Schachmann kämpft sich ins Ziel
Schachmann kämpft sich ins Ziel

Einen Tag nach seinem schweren Sturz hat der deutsche Straßen-Meister Maximilian Schachmann bei der Tour de Suisse mit der Entscheidung auf der vierten Etappe nichts zu tun gehabt.

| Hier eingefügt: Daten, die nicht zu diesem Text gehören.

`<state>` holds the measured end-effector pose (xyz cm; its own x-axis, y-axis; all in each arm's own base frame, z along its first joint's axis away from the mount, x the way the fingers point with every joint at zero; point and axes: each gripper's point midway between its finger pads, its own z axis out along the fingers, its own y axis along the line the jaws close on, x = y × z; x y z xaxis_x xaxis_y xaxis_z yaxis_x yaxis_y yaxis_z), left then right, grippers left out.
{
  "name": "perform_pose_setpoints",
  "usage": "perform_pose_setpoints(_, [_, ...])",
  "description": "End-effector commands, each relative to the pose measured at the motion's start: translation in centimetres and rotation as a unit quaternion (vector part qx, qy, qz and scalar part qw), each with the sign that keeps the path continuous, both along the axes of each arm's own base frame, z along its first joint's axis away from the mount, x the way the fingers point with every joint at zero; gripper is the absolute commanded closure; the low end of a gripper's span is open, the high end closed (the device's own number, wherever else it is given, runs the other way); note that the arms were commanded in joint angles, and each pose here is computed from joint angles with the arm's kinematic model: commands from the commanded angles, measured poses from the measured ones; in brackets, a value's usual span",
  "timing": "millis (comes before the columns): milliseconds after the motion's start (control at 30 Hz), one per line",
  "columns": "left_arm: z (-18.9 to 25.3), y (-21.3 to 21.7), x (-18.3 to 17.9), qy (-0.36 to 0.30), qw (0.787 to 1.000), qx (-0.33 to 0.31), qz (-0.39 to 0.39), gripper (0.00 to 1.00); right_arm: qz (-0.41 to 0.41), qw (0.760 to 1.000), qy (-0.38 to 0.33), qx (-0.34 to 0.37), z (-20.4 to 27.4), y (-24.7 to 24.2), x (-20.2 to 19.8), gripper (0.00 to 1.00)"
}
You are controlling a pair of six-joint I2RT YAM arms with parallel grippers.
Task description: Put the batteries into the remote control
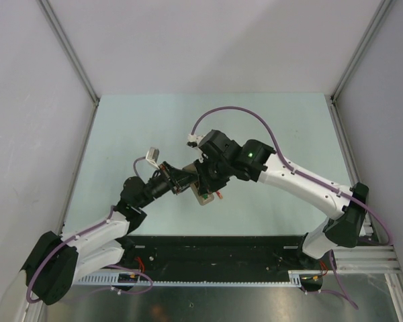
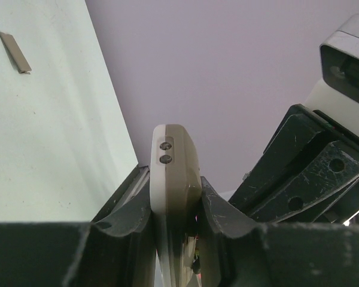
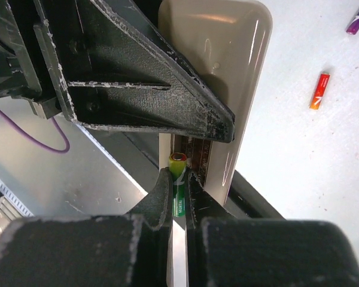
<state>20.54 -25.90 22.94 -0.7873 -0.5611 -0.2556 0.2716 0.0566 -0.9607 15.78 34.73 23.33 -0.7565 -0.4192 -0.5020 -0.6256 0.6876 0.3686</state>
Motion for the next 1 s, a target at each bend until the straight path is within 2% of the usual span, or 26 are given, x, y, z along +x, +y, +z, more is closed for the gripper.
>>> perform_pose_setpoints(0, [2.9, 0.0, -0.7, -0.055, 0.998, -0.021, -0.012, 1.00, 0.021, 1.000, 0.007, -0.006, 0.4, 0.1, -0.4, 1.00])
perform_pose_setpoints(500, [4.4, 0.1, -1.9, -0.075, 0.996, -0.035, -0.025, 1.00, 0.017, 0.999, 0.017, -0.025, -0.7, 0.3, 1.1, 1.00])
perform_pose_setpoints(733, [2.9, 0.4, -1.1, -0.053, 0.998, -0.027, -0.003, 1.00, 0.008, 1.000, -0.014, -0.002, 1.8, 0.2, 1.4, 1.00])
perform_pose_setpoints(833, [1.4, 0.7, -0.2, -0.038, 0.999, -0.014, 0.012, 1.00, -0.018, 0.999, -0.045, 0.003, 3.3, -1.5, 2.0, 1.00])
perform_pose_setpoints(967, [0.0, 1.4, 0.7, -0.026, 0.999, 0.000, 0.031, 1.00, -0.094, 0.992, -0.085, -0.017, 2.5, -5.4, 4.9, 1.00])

Der Topfahrer vom deutschen Team Bora-hansgrohe rollte nach 191 km von Grenchen nach Brunnen beim Sprintsieg des Südafrikaners  Daryl Impey mit dem Peloton auf Rang 49 über die Ziellinie. Tagesbester Deutscher war Nikias Arndt (Buchholz/DSM) auf Platz 20.

In der Gesamtwertung behauptete der Brite Stephen Williams (Bahrain Victorious) seine Spitzenposition. Sechs Sekunden zurück folgt der Däne Andreas Kron (Lotto Soudal) auf Platz zwei, Williams' Landsmann Geraint Thomas (Ineos Grenadiers) ist mit sieben Sekunden Rückstand Dritter. Schachmann belegt mit 55 Sekunden Rückstand auf die Spitze als bester Deutscher die 17. Position.

Für den 28-Jährigen war am Mittwoch nach seinem Malheur vom Vortag schon die Zielankunft ein Erfolg. Denn vor dem Start der Etappe war sein Sportlicher Leiter Jens Zemke vom Durchhaltevermögen des deutschen Topfahrers, der durch den Sturz vom zweiten Platz der Gesamtwertung aus den Top 10 rutschte, nur mit Einschränkungen überzeugt gewesen: "Wir müssen sehen, wie es ihm während der Etappe geht. Denn er hat schon etliche Wunden und ganz schön was abgekriegt. Aber die Moral ist da und er hat gesagt, dass es ihm nicht so gut geht, sei kein Grund nicht zu performen. Da ist er schon zäh." Schachmann hatte am Dienstag bei dem Massensturz im Hauptfeld 4,5 km vor dem Ziel in Grenchen mehrere Hautabschürfungen und einige Hämatome erlitten.

Impey feierte unterdessen seinen ersten Sieg bei einem WorldTour-Rennen seit seinem Erfolg auf der neunten Etappe der Tour de France 2019. In Brunnen gab der 37 Jahre alte Israel-Premier-Tech-Fahrer dem Australier Michael Matthews (BikeExchange-Jayco) und Arndts Teamkollegen Sören Kragh Andersen (Dänemark) das Nachsehen.

Die fünfte der insgesamt acht Etappen führt am Donnerstag über 193 km von Ambri nach Novazzano. Die Schweiz-Rundfahrt endet am Sonntag mit einem Einzelzeitfahren im liechtensteinischen Vaduz.